The ecology of the Arctic would not permit a large-scale increase in diesel emissions associated with such shipping. Improved transportation technologies and cleaner fuels, such as hydrogen, are needed.

There can be little doubt that energy will in the future pose some of the greatest challenges to world resource management. To meet the demand of a growing and increasingly urbanized world population for energy will bring greater pressure to bear on all energy sources, including fossils. Not least for this reason, must we look for innovative solutions and promote as best we can the sustainable development of energy sources internationally. This is why the Arctic Council welcomes the launch of the International Partnership for Hydrogen Economy as a promising step towards building an international consensus for eco-friendly energy solutions.

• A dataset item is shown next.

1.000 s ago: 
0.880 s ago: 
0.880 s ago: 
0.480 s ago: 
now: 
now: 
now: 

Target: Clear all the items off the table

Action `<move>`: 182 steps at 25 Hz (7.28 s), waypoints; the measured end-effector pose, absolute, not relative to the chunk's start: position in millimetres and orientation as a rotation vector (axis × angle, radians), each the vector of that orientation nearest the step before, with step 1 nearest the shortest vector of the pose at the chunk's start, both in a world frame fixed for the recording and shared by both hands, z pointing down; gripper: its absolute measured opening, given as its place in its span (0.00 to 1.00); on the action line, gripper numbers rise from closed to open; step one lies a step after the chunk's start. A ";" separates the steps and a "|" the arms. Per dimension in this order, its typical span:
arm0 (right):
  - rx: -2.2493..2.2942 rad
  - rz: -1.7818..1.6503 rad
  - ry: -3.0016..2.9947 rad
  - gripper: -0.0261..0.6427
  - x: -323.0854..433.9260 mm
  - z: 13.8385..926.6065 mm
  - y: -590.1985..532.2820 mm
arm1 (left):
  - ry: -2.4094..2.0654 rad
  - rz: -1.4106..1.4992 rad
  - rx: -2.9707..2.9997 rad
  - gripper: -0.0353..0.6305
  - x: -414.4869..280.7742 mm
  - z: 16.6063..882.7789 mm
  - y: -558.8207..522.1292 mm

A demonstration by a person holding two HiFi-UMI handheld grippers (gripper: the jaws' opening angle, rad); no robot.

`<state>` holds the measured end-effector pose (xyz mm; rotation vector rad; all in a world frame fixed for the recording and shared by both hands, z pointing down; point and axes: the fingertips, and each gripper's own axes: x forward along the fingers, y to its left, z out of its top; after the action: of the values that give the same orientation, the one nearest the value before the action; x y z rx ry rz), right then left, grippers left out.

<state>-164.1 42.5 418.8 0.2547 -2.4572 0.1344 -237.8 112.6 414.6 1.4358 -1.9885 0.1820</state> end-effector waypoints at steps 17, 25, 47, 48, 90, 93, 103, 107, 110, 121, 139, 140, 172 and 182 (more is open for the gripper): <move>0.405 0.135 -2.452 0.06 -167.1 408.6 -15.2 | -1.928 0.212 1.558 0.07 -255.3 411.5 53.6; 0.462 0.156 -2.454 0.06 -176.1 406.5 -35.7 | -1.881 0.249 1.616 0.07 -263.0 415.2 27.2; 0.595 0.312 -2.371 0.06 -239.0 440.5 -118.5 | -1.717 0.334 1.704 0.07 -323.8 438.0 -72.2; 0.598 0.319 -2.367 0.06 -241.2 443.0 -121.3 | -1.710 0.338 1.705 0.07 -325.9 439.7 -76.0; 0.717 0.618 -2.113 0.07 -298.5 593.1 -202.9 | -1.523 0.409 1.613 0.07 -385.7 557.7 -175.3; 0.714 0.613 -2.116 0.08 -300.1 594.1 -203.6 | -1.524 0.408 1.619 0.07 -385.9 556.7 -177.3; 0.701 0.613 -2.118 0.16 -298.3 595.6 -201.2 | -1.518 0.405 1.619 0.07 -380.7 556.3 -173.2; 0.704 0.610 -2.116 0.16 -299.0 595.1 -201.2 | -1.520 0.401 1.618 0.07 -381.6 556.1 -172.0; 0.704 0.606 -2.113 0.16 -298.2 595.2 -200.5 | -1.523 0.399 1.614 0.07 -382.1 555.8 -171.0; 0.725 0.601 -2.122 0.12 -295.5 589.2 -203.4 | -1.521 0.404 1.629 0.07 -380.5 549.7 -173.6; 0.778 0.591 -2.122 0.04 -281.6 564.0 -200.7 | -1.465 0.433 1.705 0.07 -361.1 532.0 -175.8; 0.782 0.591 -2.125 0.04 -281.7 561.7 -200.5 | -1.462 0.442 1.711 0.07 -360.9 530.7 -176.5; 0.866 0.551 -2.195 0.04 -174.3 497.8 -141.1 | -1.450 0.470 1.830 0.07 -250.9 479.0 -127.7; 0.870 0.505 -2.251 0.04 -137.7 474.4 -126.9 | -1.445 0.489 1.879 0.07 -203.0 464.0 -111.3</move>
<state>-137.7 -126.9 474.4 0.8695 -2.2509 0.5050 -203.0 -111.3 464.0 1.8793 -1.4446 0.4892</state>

The question of the use of hydrogen as an energy carrier is a fairly new one in international circles. Therefore, it will not surprise you that discussions on energy issues within the Arctic Council have focussed mainly on oil and gas. We have, for example, recently decided to launch an assessment of petroleum hydrocarbons in the Arctic, including social and economic factors. However, given the nature and geographic reach of the Arctic Council, we also have a broad horizon. The Arctic Council may or may not want to turn a new page and address in some way the issue of hydrogen use. This would be a matter for our Ministers to decide. But I can assure you that should you consider the Arctic Council as a possible partner in your endeavours, the members of the Council will certainly want to study the matter with the care and attention it deserves.